The IWC convenes for the first time, and George H.W. Bush pledges to be 'the environmental president.'
Sat, Aug 31, 2013 at 6:00 AM
Aug. 31, 1966:
The International Whaling Commission (IWC) begins its annual meeting in London, where the group bans commercial hunting for blue whales
(at right), the largest and one of the most endangered whale species.
Aug. 31, 1988:
Standing on the shores of Lake Erie, presidential candidate and current Vice President George H.W. Bush pledges to be “the environmental president
.” Bush trounces Democrat Michael Dukakis in the November election.
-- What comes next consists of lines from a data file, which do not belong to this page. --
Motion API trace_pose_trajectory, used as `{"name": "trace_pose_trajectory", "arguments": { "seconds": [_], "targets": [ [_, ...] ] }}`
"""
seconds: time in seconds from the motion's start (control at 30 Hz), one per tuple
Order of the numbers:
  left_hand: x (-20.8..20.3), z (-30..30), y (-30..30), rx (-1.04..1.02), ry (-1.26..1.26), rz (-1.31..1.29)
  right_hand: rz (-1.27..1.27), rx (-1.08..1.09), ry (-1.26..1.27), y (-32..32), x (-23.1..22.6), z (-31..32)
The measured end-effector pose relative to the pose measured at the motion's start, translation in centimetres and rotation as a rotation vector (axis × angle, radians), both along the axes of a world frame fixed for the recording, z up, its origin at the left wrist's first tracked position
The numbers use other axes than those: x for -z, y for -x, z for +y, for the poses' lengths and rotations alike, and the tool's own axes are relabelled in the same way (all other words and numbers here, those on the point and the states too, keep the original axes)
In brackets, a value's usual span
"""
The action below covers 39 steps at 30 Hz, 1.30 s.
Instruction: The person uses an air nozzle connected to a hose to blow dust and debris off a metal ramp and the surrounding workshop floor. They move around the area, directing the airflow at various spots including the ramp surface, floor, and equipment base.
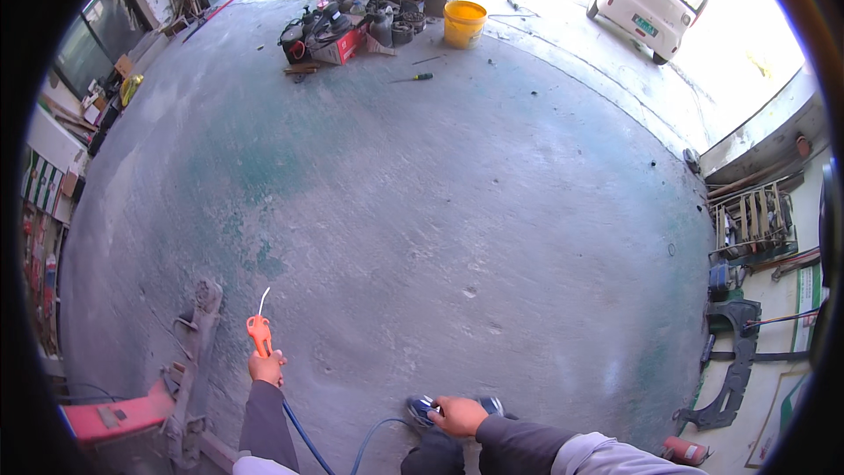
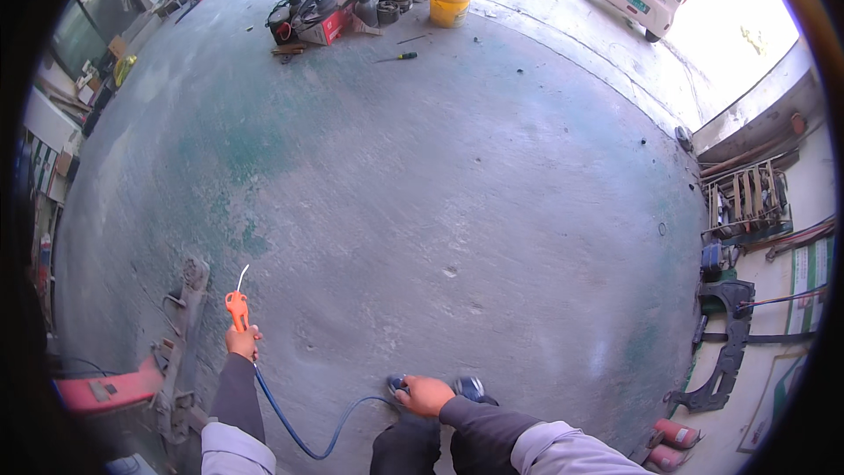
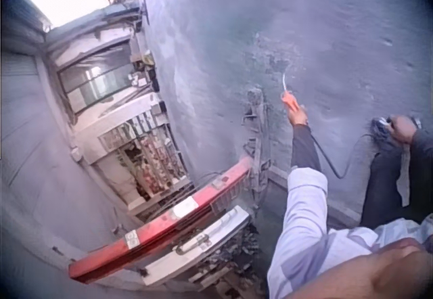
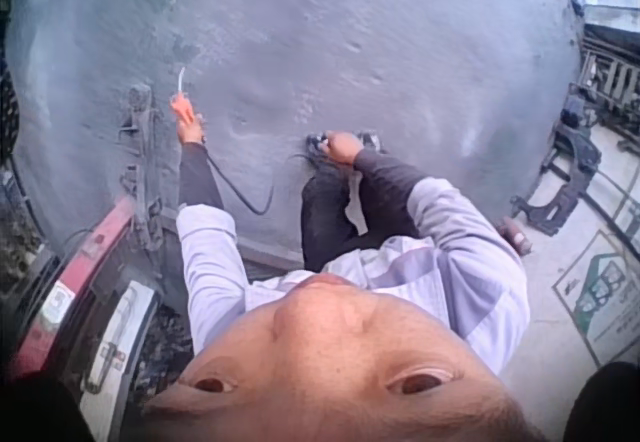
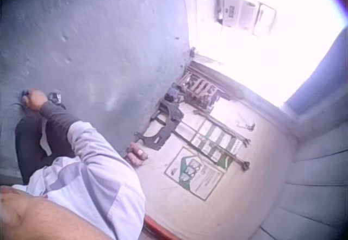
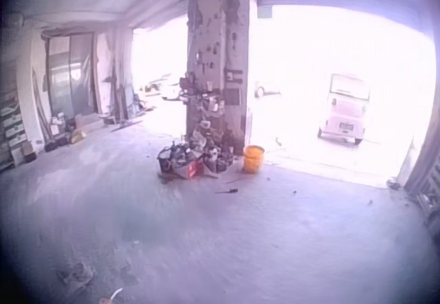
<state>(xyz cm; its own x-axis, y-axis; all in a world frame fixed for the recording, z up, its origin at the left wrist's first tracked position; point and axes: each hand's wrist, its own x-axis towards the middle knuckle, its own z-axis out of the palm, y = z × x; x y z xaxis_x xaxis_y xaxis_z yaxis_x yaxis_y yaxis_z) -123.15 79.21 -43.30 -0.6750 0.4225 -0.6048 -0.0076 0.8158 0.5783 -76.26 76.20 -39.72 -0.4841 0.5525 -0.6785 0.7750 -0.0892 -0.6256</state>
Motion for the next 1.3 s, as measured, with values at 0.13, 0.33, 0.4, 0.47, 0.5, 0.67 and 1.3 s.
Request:
{"name": "trace_pose_trajectory", "arguments": {
  "seconds": [0.13, 0.33, 0.4, 0.47, 0.5, 0.67, 1.3],
  "targets": [
    [-3.3, 11.3, 4.9, 0.066, -0.066, -0.02, 0.063, 0.052, 0.044, 4.6, -1.2, 6.4],
    [-4.4, 26.6, 11.0, 0.073, -0.118, -0.035, 0.048, -0.024, 0.047, 9.2, 1.0, 16.9],
    [-4.4, 31.1, 11.5, 0.077, -0.085, -0.006, 0.015, -0.017, 0.046, 10.2, 1.2, 20.4],
    [-4.8, 35.8, 11.4, 0.162, -0.024, 0.01, 0.048, 0.083, 0.074, 11.0, 0.7, 24.4],
    [-5.0, 38.4, 11.1, 0.181, 0.011, 0.009, 0.057, 0.137, 0.104, 11.3, 0.3, 26.5],
    [-5.4, 49.6, 7.3, 0.377, -0.075, 0.076, -0.005, 0.285, 0.165, 11.8, -1.9, 34.1],
    [2.1, 50.5, 7.4, 0.669, -0.073, 0.173, -0.101, 0.444, 0.275, 23.1, -0.6, 34.8]
  ]
}}
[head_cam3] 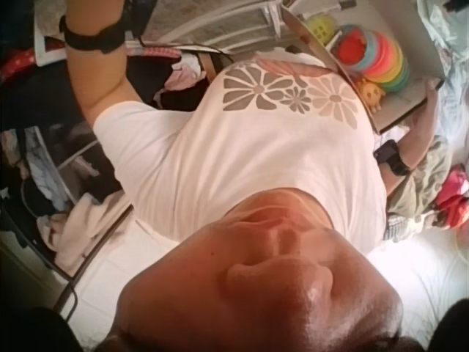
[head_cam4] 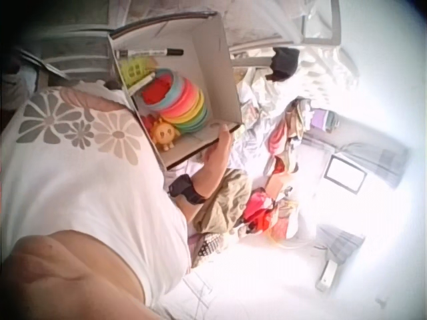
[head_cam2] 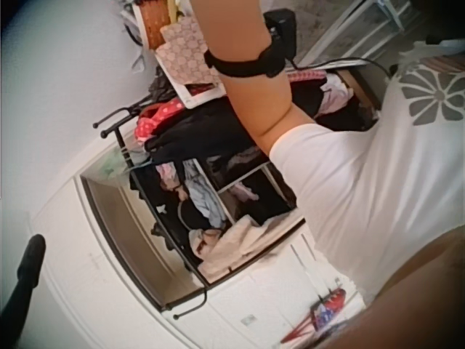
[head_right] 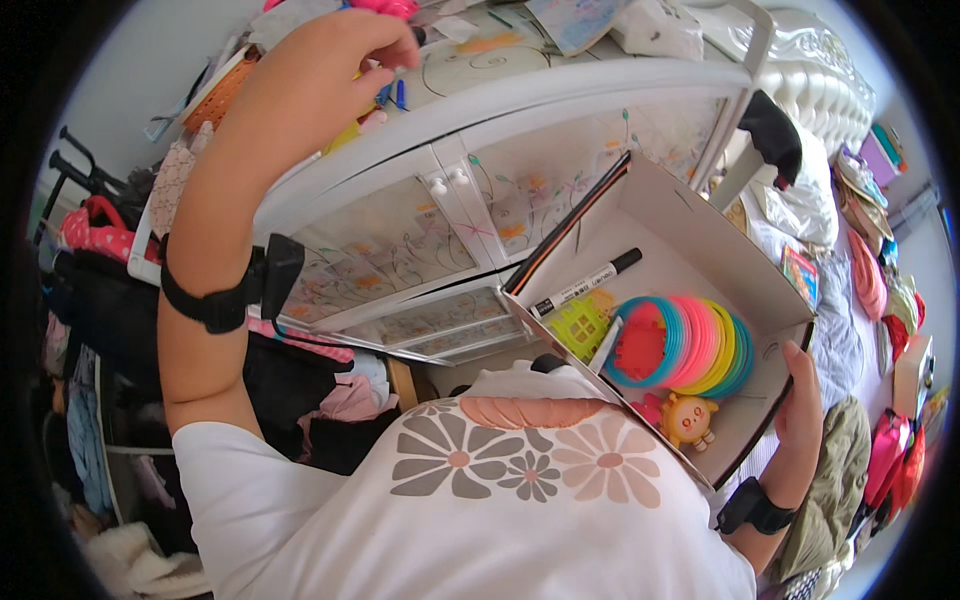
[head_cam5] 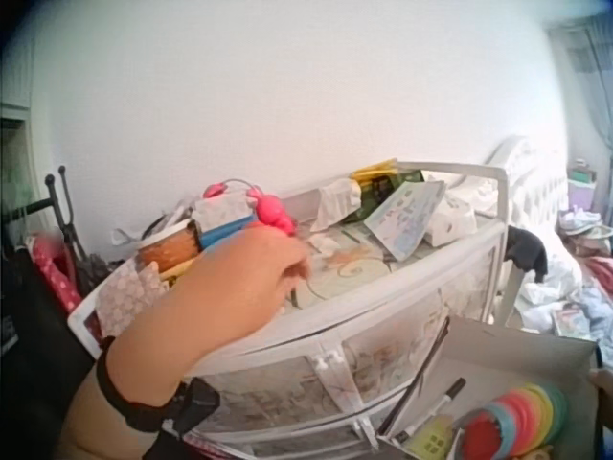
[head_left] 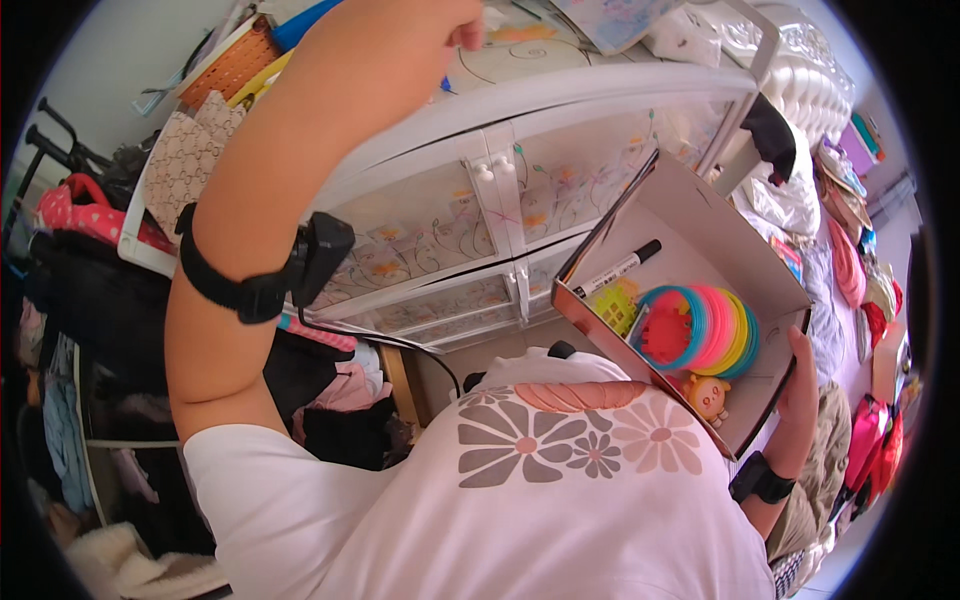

During his single term, he keeps a campaign promise to strengthen the Clean Air Act and moderates some of the anti-environmental policies of the Reagan administration but finds little support from environmentalists.
Aug. 31, 1990:
Clark Atlanta University professor Robert Bullard publishes "Dumping in Dixie
." The book is a study in the disproportionate amount of pollution visited upon poor and minority communities in the American South. Bullard is credited with coining the phrase “environmental racism” in 1982.
Aug. 31, 2011:
The California solar manufacturer Solyndra collapses
at the cost of 1,000 jobs and nearly a half billion in US taxpayer subsidies. Solyndra’s failure becomes a major point of attack against the Obama Administration and its promotion of “green” jobs.